Each IDP option is associated with a Name and Level of Assurance (LoA) codified via attributes called amr (Authentication Method Reference) and acr (Authentication Context Class Reference), respectively. These attributes can be included in the request from an OIDC Client to the authorize endpoint at the BankID OIDC Provider to request either a particular IDP (amr) or any IDP at a particular LoA (acr). A standard and designated request parameter exists for the acr attribute (see authorize for details). As there is no corresponding request parameter for the amr attribute, the BankID OIDC Provider supports amr values codified as part of the login_hint parameter (more on this in the section below).
Successful authentication via one of the supported IDPs results in an ID Token being returned to the requesting OIDC Client. Note that an ID Token also contain values for the amr and acr attributes, corresponding to the IDP actually being used. These values may be different from corresponding values provided in the request from the OIDC Client to the authorize endpoint. One example is if more than one IDP option meet the amr/acr criteria of the authorize request. In this case, an IDP selector dialog is presented for the user to resolve which IDP to use.
Remark that some IDPs must be selected by the login_hint parameter.

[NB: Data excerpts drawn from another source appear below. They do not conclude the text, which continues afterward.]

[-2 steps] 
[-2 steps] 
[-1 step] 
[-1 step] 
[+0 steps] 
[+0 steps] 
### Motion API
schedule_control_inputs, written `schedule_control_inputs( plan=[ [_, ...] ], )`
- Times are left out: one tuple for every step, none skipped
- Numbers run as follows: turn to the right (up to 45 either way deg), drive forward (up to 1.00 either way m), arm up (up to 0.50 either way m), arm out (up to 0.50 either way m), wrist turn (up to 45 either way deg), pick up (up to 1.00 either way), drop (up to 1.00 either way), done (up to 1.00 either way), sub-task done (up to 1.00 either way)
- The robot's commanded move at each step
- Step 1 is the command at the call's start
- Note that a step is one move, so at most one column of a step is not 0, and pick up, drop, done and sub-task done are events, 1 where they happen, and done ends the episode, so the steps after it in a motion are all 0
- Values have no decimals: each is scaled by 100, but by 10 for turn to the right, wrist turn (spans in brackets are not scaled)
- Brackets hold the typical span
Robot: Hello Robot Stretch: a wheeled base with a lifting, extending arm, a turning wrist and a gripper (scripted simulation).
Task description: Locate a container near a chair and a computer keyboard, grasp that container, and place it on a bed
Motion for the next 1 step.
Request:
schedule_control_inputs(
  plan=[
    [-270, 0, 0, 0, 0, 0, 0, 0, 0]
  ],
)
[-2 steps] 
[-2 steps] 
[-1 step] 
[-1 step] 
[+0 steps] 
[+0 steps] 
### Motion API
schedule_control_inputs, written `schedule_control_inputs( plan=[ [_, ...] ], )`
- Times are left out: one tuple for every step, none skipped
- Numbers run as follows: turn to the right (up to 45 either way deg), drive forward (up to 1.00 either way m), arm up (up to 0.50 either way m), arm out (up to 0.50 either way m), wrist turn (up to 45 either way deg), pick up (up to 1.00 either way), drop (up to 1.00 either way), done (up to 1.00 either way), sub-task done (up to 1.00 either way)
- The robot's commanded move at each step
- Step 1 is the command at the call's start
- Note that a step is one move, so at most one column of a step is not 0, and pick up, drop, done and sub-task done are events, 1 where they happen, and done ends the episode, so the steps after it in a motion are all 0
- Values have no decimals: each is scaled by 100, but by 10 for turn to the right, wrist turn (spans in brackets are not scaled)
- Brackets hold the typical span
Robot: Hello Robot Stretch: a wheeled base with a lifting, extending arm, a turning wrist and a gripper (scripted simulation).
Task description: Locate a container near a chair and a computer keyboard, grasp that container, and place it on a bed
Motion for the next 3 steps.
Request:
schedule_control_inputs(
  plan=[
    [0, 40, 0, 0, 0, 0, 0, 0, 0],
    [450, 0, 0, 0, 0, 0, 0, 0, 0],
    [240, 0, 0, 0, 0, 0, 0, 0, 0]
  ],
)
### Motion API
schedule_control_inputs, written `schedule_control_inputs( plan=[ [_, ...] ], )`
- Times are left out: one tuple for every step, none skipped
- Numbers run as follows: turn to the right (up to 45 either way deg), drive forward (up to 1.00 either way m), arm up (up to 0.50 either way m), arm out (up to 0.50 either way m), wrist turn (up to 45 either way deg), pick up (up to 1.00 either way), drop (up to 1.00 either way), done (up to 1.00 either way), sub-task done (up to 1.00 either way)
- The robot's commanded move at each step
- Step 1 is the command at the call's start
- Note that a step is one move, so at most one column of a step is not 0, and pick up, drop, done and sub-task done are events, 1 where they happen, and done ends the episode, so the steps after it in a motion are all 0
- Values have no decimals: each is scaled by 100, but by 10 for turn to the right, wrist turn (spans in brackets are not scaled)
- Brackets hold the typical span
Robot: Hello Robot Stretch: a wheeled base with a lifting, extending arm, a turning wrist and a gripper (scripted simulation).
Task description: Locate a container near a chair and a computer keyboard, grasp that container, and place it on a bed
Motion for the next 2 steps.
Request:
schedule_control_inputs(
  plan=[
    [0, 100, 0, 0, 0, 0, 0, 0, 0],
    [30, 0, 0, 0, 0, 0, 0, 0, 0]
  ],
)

| IDP | Login Hint | LoA | AMR (from API Version 2) | Security Level | Comment |
|---|---|---|---|---|---|
| BankID Netcentric | BID | urn:bankid:bid;LOA=4 | [ "bid" ] | High | |
| BankID on Mobile | BIM | urn:bankid:bim;LOA=4 | [ "bim" ] | High | |
| BankID Biometric | BIS | urn:bankid:bis;LOA=3 | https://developer.bankid.no/bankid-with-biometrics/flows/code/#token-claims | Substantial | IDP selectable by login_hint only. |
Login hints
The OIDC Provider from BankID supports codification of amr values as part of the login_hint request parameter to the authorize endpoint. Hence, pre-selection of the BankID IDP along with pre-selection of user-ID can be governed by supplying proper values as shown in the following table.
In the case of pre-selecting an end user, remark that the resulting authentication may specify another end user.
login_hint | Description |
|---|---|
| BID | BankID netcentric is pre-selected and shown to the user. The user has to type in his userID in the first dialogue (i.e. national identity number) |
| BID:07025312345 | BankID netcentric is pre-selected along with a pre-selected userID (i.e. national identity number). The userID dialogue is omitted in this case. |
| BIM | BankID on Mobile is pre-selected and shown to the user. The user has to type in his userID in the first dialogue (i.e. mobile number and birth date) |
| BIM:48058567:070253 | BankID on Mobile is pre-selected along with a pre-selected userID (i.e. mobile number and birth date). The userID dialogue is omited in this case. |
| :07025312345 | The end user is presented with a selector dialog to determine of BankID netcentric (BID) og BankID on Mobile (BIM) is used, but the userID is pre-selected. Norwegian national number is used for BID and birth date is used for BIM (first 6 digits). |
| urn:bankid:bid | The acr value is also supported as login hint. |
| BIS | BankID Biometric is pre-selected and shown to the user, the end user will be queried for userID in the first dialogue (i.e. national identity number) |
| BIS:21122112222 | BankID Biometric is pre-selected with a pre-selected userID (i.e. national identity number) |
login_hint containing personal information should be encrypted or placed in an encrypted request parameter. Browser history may contain the login_hint , see jwk.